Les questions de gouvernance et de conception du bien public émergent comme des points majeurs de la réflexion autour du budget dans la mesure où l’État haïtien ne respecte pas suffisamment la valeur du bien commun, ce qui explique l’Arrêté relatif au train de vie de l’État du 5 avril 2017 du président de la République. Ces deux angles d’approche du budget méritent l’attention des chercheurs, car, au moment où les citoyens s’interrogent sur le budget, la question de la gouvernance se limite à l’application des procédures, sans considérer l’impact du budget sur la vie des ménages. D’où le débat actuel des citoyens sur les priorités du budget et l’impact des prélèvements fiscaux sur leur quotidien. Car l’administration ne conçoit pas suffisamment le bien public comme étant profitable à tous. Elle n’est pas à même d’identifier et d’accroitre les opportunités économiques ouvertes à tous les citoyens en jetant les bases d’une économie dynamique visant, par exemple, l’amélioration de la qualité de l’éducation ou la R&D stimulant le secteur productif.

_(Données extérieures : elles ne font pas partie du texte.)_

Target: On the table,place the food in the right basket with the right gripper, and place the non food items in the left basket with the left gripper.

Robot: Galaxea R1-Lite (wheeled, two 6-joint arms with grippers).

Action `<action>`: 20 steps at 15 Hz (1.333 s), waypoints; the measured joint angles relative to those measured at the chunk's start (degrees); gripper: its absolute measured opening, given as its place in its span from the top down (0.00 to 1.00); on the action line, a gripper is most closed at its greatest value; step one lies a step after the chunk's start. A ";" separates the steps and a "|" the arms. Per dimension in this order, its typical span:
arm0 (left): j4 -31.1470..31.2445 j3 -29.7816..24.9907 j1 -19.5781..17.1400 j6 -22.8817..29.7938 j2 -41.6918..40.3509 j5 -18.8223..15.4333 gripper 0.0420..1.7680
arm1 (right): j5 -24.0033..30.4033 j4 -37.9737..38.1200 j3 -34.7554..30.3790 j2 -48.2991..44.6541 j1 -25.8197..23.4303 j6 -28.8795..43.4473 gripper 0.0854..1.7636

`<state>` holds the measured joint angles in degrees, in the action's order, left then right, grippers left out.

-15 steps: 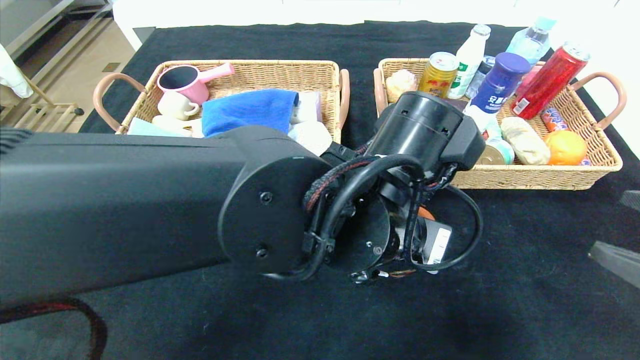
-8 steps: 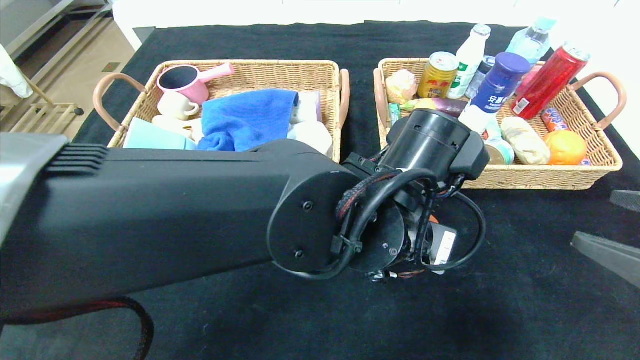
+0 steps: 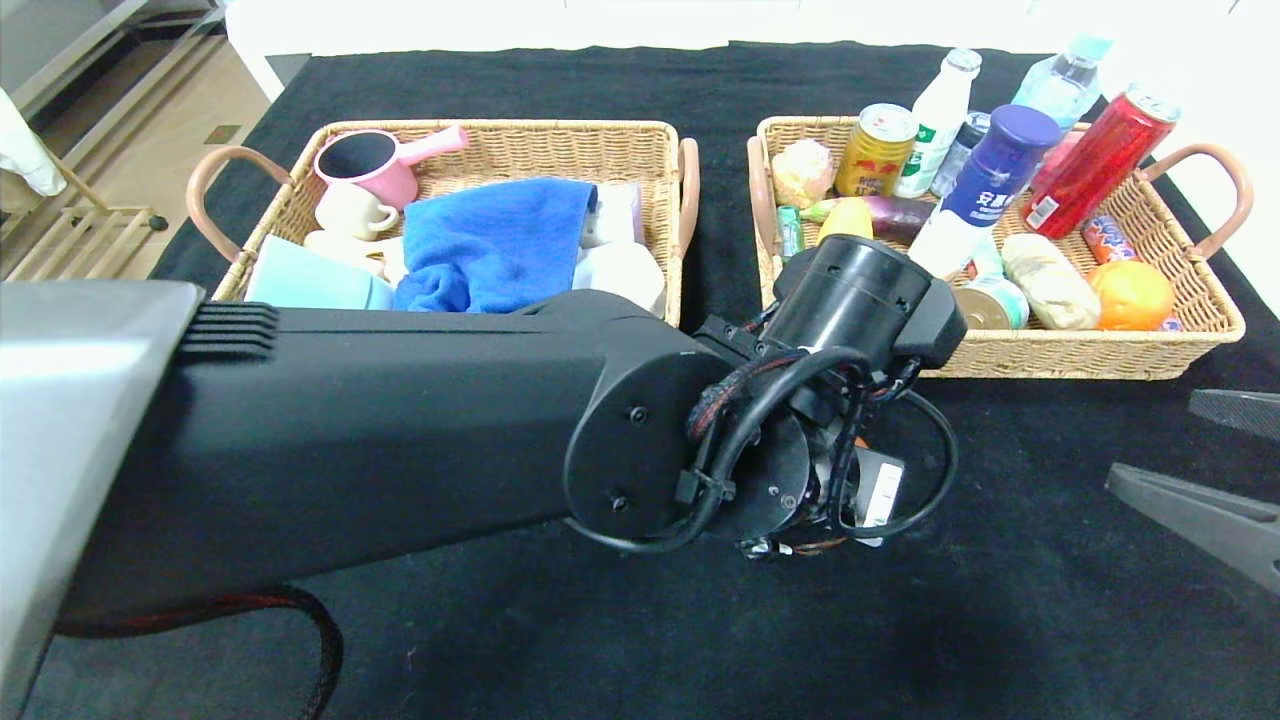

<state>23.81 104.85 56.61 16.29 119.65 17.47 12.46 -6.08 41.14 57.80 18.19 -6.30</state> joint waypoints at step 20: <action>0.09 -1.13 0.38 -0.44 -0.68 1.02 0.10 | 0.52 -0.09 -0.30 -0.90 0.46 -0.09 0.03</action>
<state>23.89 103.72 56.99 15.85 118.97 18.49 12.98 -6.17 40.84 56.89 18.65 -6.39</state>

Du fait de cette difficulté d’utiliser le budget pour créer des biens communs, l’assiette fiscale tarde à opérer une transition qui pourrait la conduire d’une dominante axée sur l’impôt indirect frappant tous les ménages sans distinction, à un impôt sur le revenu ou encore une taxe sur la valeur ajoutée. De plus, le budget ne dispose pas de mécanisme efficace pour promouvoir la création des biens facilitant une progression des revenus des ménages, en contribuant à faire reculer la pauvreté, ou de dispositifs servant à orienter ses moyens vers les groupes vulnérables.

Au-delà de la question de l’appui budgétaire, les acteurs sociaux étatiques et non étatiques doivent accéder à une meilleure compréhension de l’ensemble des mécanismes du budget national et des enjeux des finances publiques haïtiennes.